Adds a NonMaxSuppressionV4 op, with a corresponding TF2XLA implementation.

PiperOrigin-RevId: 206673787
author: Tayo Oguntebi <tayo@google.com> 2018-07-30 17:13:09 -0700
committer: TensorFlower Gardener <gardener@tensorflow.org> 2018-07-30 17:16:55 -0700
commit: 8566d9e6fa7dbe3660339befe8b0a3344d24ef2b (patch)
tree: 54143734f9b19a9ead1a23784f75dcd2009d1452 /tensorflow/core/kernels/non_max_suppression_op.cc
parent: 8fee2e4b7c915d952332dc8cc9be7cfefea35162 (diff)

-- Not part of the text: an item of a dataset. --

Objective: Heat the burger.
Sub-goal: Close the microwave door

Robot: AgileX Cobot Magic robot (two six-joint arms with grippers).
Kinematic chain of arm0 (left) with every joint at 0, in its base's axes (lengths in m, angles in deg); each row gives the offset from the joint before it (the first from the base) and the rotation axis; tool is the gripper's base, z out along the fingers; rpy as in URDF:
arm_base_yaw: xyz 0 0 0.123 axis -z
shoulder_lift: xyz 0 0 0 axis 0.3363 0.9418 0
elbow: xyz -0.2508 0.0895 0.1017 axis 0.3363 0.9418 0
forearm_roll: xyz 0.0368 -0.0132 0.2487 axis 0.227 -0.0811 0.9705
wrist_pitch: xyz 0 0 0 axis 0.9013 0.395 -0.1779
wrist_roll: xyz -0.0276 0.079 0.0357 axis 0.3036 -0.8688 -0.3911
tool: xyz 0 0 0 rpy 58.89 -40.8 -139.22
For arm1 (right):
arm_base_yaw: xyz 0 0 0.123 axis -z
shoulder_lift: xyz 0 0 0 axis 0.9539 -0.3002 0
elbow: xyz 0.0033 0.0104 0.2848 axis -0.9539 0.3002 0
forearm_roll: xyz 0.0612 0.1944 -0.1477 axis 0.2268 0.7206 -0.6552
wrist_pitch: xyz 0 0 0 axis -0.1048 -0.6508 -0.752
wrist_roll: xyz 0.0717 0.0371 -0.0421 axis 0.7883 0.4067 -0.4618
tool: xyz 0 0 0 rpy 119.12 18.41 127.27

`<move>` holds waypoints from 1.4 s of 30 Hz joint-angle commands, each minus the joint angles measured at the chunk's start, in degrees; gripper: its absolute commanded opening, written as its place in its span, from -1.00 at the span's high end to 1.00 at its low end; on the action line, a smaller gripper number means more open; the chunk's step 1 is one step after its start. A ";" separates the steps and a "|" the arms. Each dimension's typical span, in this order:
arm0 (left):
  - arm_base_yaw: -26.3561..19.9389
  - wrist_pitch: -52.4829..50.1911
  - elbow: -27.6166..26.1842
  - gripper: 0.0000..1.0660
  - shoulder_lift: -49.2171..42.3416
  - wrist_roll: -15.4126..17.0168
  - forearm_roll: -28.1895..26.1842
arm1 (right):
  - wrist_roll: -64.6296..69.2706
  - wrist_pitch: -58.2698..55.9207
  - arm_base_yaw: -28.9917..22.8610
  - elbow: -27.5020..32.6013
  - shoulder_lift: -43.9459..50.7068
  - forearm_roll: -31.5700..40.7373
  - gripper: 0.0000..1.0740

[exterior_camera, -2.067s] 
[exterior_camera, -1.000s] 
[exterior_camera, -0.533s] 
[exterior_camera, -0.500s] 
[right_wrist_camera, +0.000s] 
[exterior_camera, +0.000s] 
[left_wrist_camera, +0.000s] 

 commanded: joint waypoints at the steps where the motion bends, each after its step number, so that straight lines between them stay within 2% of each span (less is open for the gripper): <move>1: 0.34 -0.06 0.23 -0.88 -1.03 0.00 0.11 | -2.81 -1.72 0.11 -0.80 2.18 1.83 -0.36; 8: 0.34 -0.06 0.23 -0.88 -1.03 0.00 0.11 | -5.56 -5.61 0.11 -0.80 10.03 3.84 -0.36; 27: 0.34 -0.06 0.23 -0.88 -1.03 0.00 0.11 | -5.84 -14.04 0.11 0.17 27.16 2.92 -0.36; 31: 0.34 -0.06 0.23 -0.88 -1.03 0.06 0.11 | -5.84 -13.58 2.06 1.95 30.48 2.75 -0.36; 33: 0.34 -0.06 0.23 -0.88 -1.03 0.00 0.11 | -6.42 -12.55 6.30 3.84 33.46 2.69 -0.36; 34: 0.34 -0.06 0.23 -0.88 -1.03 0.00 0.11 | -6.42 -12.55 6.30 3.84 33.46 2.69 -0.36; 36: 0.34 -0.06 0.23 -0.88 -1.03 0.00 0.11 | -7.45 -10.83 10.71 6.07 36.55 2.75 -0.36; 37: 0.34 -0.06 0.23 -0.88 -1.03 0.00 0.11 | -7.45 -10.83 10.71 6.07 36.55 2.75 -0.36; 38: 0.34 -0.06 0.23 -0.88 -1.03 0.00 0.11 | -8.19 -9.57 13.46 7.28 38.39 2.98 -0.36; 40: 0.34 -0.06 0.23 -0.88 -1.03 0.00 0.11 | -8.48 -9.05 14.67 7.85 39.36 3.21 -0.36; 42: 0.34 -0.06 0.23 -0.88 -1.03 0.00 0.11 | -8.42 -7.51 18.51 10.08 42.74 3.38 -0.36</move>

1 files changed, 88 insertions, 23 deletions
diff --git a/tensorflow/core/kernels/non_max_suppression_op.cc b/tensorflow/core/kernels/non_max_suppression_op.cc
index f59843a07a..c7d0d4de0d 100644
--- a/tensorflow/core/kernels/non_max_suppression_op.cc
+++ b/tensorflow/core/kernels/non_max_suppression_op.cc
@@ -121,10 +121,11 @@ static inline std::function<bool(int, int)> CreateOverlapsSuppressCheckFn(
                    std::placeholders::_1, std::placeholders::_2, threshold);
 }
 
-void DoNonMaxSuppressionOp(OpKernelContext* context, const Tensor& scores,
-                           int num_boxes, const Tensor& max_output_size,
-                           const float score_threshold,
-                           std::function<bool(int, int)> suppress_check_fn) {
+void DoNonMaxSuppressionOp(
+    OpKernelContext* context, const Tensor& scores, int num_boxes,
+    const Tensor& max_output_size, const float score_threshold,
+    const std::function<bool(int, int)>& suppress_check_fn,
+    bool pad_to_max_output_size = false, int* ptr_num_valid_outputs = nullptr) {
   const int output_size = std::min(max_output_size.scalar<int>()(), num_boxes);
 
   std::vector<float> scores_data(num_boxes);
@@ -172,6 +173,15 @@ void DoNonMaxSuppressionOp(OpKernelContext* context, const Tensor& scores,
     }
   }
 
+  int num_valid_outputs = selected.size();
+  if (pad_to_max_output_size) {
+    selected.resize(output_size, 0);
+    selected_scores.resize(output_size, 0);
+  }
+  if (ptr_num_valid_outputs) {
+    *ptr_num_valid_outputs = num_valid_outputs;
+  }
+
   // Allocate output tensors
   Tensor* output_indices = nullptr;
   TensorShape output_shape({static_cast<int>(selected.size())});
@@ -262,54 +272,106 @@ class NonMaxSuppressionV2Op : public OpKernel {
   }
 };
 
-template <typename Device>
-class NonMaxSuppressionV3Op : public OpKernel {
+class NonMaxSuppressionV3V4Base : public OpKernel {
  public:
-  explicit NonMaxSuppressionV3Op(OpKernelConstruction* context)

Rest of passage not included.